Keberhasilan BRI mencatatkan kinerja luar biasa tersebut tidak lepas dari pengelolaan risiko yang hati-hati. Hal ini tercermin dari rasio NPL konsolidasi BRI yang terkendali di level 2,67%. Selain itu, BRI telah menyediakan pencadangan yang cukup dengan NPL Coverage tercatat sebesar 305,73%, dimana angka tersebut meningkat dibandingkan NPL Coverage pada akhir tahun 2021 sebesar 281,16%. Cadangan devisa yang memadai tersebut merupakan langkah antisipasi dan upaya untuk mengurangi risiko dalam menghadapi ketidakpastian ekonomi global, kenaikan inflasi dan suku bunga, serta potensi perlambatan ekonomi.

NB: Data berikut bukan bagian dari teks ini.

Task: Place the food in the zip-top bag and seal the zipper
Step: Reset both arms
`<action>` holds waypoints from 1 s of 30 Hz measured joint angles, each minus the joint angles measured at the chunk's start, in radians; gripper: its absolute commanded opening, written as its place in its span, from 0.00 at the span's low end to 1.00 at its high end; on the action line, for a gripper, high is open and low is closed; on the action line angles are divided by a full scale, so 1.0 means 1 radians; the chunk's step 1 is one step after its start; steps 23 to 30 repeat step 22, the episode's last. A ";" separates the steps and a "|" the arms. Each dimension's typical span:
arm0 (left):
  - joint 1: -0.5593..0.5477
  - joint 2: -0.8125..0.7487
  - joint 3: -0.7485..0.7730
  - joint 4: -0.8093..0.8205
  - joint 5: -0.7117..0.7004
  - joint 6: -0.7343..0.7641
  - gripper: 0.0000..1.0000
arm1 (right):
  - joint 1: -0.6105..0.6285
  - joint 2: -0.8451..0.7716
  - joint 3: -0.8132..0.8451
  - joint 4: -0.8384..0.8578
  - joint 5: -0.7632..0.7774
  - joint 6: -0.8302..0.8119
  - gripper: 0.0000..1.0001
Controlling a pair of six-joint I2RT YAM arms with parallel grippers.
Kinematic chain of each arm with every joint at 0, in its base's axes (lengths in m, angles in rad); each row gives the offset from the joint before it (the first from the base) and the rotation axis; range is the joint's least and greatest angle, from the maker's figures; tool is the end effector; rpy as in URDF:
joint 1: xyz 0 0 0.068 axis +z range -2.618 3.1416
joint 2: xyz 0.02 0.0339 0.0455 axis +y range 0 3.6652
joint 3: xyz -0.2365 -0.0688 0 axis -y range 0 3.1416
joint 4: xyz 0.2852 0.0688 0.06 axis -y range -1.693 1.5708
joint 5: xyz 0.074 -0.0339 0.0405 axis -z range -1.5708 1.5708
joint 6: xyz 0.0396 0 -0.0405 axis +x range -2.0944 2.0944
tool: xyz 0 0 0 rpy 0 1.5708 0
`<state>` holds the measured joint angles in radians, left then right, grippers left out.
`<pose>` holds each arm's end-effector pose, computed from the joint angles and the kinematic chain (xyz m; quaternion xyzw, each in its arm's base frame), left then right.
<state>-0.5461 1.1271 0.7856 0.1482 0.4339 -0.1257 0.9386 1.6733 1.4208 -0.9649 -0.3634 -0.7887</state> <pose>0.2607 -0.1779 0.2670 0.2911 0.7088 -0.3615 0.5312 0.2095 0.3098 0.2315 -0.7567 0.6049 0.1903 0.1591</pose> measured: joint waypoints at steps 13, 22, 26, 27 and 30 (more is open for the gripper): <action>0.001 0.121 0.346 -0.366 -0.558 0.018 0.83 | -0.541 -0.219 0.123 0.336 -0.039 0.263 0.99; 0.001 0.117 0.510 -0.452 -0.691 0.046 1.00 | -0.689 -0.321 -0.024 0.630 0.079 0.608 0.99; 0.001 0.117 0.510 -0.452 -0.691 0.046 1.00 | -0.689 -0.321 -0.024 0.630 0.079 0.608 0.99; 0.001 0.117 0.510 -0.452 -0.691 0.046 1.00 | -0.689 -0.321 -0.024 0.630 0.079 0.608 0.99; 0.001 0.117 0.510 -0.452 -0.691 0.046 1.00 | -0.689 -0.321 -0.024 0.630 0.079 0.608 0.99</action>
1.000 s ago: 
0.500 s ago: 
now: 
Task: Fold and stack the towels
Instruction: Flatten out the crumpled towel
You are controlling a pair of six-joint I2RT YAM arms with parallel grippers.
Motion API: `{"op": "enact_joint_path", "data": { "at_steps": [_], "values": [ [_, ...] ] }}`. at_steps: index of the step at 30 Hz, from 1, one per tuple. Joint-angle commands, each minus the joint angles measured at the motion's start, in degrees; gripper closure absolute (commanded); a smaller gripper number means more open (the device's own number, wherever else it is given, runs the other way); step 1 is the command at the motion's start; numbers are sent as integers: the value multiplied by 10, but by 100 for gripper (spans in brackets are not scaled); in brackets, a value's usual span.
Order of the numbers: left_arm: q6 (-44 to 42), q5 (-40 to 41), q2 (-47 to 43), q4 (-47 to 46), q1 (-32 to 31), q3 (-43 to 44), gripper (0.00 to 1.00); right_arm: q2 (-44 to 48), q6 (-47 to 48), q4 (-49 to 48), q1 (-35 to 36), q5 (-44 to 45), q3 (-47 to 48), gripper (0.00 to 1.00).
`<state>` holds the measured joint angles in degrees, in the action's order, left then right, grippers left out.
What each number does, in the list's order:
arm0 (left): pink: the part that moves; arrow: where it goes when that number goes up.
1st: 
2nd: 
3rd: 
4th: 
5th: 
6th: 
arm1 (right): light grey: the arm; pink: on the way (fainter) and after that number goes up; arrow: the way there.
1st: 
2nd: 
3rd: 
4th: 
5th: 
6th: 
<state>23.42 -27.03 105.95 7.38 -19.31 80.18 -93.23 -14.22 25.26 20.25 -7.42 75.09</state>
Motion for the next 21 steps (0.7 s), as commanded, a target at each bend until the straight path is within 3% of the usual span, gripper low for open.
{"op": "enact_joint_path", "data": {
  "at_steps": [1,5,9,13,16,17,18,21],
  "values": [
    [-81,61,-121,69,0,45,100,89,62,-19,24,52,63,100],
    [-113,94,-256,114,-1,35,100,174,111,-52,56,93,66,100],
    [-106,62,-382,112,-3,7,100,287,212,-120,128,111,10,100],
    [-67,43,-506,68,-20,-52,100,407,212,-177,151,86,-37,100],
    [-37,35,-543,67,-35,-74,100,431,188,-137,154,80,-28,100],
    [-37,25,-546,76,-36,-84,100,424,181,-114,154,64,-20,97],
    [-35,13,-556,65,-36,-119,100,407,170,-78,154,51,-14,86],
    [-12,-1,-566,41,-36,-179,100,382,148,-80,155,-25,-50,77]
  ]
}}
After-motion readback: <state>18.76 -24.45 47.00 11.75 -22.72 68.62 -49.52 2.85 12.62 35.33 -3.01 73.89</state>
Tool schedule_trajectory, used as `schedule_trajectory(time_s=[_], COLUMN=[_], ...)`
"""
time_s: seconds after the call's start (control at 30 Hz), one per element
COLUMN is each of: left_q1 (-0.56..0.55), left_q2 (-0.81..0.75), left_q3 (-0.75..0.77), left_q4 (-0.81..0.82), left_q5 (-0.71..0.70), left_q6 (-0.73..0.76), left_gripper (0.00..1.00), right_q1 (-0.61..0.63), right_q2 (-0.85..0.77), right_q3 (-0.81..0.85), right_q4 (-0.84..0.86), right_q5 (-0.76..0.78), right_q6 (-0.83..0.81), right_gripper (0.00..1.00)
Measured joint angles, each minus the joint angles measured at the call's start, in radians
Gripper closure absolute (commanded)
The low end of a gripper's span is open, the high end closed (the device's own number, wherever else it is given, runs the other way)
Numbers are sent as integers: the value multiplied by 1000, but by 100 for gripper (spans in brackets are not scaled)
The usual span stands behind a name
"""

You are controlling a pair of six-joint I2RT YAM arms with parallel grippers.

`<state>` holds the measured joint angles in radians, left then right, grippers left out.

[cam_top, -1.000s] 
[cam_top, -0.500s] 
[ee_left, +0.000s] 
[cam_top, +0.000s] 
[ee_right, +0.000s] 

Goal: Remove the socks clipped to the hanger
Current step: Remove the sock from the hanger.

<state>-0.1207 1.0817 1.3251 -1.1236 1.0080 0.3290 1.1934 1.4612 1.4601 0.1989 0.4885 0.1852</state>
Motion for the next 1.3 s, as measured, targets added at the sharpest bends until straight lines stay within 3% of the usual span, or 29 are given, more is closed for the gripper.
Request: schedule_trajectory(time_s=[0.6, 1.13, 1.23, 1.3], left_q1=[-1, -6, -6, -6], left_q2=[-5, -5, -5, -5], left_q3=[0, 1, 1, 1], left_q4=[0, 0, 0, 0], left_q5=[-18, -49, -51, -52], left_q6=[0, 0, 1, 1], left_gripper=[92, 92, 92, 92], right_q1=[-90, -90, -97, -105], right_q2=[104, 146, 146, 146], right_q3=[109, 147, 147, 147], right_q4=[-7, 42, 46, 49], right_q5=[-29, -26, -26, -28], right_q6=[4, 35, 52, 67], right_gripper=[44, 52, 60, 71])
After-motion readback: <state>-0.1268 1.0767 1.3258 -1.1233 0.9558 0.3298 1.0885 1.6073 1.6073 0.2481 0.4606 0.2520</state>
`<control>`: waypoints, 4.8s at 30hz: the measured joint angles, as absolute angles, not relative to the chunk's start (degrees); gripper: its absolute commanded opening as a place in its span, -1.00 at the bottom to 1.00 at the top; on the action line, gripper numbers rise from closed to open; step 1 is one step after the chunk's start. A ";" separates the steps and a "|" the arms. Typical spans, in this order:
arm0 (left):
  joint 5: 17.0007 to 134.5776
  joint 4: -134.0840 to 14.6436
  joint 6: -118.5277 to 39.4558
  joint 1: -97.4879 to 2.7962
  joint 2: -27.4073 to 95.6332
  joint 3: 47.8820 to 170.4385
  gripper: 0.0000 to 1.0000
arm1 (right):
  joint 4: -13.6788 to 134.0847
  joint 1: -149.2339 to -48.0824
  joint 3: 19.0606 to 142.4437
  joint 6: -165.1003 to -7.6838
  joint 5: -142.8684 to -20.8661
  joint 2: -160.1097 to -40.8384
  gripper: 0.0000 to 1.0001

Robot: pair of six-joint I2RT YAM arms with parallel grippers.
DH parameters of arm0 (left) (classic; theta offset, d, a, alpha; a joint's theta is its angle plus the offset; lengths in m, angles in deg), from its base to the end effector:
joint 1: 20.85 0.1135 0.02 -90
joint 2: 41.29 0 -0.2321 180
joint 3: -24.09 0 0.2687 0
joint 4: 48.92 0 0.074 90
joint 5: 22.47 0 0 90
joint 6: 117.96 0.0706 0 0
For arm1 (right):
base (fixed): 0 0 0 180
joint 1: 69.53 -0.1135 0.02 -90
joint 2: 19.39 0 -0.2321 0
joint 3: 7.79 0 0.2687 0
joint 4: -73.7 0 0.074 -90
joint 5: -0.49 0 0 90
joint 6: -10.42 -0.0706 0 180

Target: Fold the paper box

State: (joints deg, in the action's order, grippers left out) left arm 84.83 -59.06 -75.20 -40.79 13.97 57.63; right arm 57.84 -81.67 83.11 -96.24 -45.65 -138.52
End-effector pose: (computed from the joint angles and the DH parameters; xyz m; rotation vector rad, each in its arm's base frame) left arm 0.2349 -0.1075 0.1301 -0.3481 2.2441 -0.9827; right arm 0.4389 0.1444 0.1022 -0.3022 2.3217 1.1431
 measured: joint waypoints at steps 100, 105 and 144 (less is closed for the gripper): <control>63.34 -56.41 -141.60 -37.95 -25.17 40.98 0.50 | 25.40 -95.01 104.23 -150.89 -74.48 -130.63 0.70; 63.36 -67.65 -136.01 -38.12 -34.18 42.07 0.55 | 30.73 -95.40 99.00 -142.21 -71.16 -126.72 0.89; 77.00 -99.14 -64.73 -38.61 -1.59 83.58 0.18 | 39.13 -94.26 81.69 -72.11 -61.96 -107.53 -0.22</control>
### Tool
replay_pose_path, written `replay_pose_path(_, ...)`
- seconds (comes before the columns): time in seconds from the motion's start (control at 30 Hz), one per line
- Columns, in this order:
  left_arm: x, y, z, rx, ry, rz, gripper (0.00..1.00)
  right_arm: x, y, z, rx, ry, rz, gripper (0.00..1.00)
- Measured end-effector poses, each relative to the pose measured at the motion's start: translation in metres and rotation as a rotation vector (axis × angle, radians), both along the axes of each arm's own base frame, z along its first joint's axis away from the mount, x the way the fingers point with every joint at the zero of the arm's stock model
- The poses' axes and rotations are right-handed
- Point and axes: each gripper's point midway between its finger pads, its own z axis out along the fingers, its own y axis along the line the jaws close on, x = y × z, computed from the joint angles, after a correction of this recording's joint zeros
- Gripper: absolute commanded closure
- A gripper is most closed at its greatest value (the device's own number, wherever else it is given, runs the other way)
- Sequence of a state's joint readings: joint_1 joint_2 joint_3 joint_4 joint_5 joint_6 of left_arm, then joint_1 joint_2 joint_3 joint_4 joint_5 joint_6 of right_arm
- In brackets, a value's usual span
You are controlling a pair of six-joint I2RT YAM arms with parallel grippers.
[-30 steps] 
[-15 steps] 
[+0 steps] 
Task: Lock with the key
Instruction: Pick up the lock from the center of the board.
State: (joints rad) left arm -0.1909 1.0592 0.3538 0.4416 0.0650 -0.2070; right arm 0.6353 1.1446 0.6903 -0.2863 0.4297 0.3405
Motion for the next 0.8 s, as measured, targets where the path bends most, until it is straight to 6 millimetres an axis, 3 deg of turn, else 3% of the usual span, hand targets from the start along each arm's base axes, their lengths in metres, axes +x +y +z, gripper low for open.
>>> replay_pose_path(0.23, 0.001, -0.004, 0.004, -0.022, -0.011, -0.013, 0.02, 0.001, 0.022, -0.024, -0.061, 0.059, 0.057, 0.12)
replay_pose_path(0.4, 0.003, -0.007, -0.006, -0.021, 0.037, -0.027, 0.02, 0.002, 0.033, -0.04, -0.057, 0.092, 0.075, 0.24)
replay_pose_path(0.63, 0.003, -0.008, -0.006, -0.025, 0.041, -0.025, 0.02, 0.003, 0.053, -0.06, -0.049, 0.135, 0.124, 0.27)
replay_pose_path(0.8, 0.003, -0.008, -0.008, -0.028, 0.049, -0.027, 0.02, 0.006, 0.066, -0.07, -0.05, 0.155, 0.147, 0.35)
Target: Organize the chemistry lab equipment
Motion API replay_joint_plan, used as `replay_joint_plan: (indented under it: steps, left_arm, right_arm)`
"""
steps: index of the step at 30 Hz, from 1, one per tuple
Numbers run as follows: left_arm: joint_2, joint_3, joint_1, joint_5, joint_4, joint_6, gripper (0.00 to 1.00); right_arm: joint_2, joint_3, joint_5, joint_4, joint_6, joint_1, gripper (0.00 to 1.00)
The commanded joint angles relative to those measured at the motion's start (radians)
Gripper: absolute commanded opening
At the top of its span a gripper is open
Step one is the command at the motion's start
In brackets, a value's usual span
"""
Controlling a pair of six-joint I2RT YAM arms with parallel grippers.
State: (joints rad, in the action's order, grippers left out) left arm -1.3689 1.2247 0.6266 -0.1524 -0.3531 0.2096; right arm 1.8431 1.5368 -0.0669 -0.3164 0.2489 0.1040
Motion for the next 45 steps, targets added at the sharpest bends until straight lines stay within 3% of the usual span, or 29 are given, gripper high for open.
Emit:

Kualitas kredit yang baik dan pencadangan yang memadai juga dibarengi dengan pertumbuhan kredit yang positif dengan total pinjaman dan pembiayaan BRI Group tercatat sebesar Rp1.139,08 triliun pada akhir Desember 2022, khususnya portofolio kredit Mikro BRI yang meningkat dua digit sebesar 13,9% yoy.
Kemampuan BRI dalam menyalurkan kredit dan pembiayaan juga didukung oleh likuiditas yang memadai dan permodalan yang kuat. Hal ini terlihat dari rasio LDR secara konsolidasi yang terjaga sebesar 87,09% dengan Capital Adequacy Ratio (CAR) sebesar 25,54%.
Direktur Manajemen Risiko BRI Agus Sudiarto mengungkapkan kemampuan perseroan mencatatkan kinerja yang sangat baik perlu diimbangi dengan pengelolaan risiko bisnis yang prudent. Karena itu, menurut dia, manajemen puncak perseroan selalu mengambil langkah strategis dengan menyediakan cadangan yang cukup.
Pada akhir tahun 2022, BRI telah memberikan coverage NPL sebesar 305,73%, meningkat sekitar 24,57% dari posisi akhir tahun 2021 sebesar 281,16%. “Rasio cadangan sangat mencukupi. Kami punya alasan bagus untuk meningkatkan cadangan. Ini adalah langkah antisipatif dan upaya pengurangan risiko untuk menghadapi tantangan ekonomi tahun ini, seperti ketidakpastian ekonomi global, kenaikan inflasi, kenaikan suku bunga, dan potensi perlambatan ekonomi,” ujarnya.
Terlihat dari data perusahaan sejak tahun 2019, BRI selalu meningkatkan dana cadangannya. Tahun itu, BRI menyediakan cadangan sebesar 166,59%, tahun berikutnya di masa pandemi, cadangan BRI meningkat pesat menjadi 247,98%.
“Dengan upaya pengurangan risiko, merupakan komitmen nyata perusahaan untuk mempertahankan bisnis yang sehat dan berkelanjutan. Ini merupakan salah satu nilai kami bagi pemangku kepentingan agar kami dapat selalu menjaga kepercayaan seluruh pemangku kepentingan dengan bukti nyata yang tercermin dalam kinerja secara keseluruhan,” lanjutnya.
Secara terpisah, pengamat perbankan Lando Simatupang mengungkapkan pendapat yang sama. Lando mengatakan kebijakan cadangan tersebut merupakan upaya bank untuk meredam potensi eksternal. “Dengan pembentukan cadangan devisa yang cenderung tinggi, ini merupakan bentuk mitigasi perbankan terhadap potensi resesi global yang akan berdampak pada sektor domestik,” ujarnya.
Lando yang pernah menjabat sebagai Kepala Riset Lembaga Pengembangan Perbankan Indonesia (LPPI) menilai pada 2023 perbankan berpotensi menambah cadangan lagi. Namun, jika Indonesia bisa mengatasi gejala resesi global dengan baik, tentu hal itu tidak perlu dilakukan.
“Misalnya, ekspor komoditas masih tumbuh, sehingga industri perbankan mungkin masih bisa tumbuh dan mencatat [pertumbuhan] beruntung,” katanya.
Indonesia sendiri diproyeksikan mampu menghadapi tantangan ekonomi global. Hal ini terlihat dari sikap optimis berbagai pihak. Riset dari media ekonomi terkemuka dunia, Bloomberg, menyebutkan kemungkinan resesi ekonomi Indonesia tahun ini sangat tipis, yakni hanya sekitar 3%.
Bank Indonesia juga memproyeksikan pertumbuhan ekonomi Indonesia pada kisaran 4,5%-5,3% pada 2023. Sementara itu, Dewan Jasa Keuangan (OJK) memproyeksikan kredit perbankan tumbuh sekitar 10%-12% tahun ini, ditopang oleh pertumbuhan dana pihak ketiga pihak ketiga (DPK) sekitar 7% – 9%.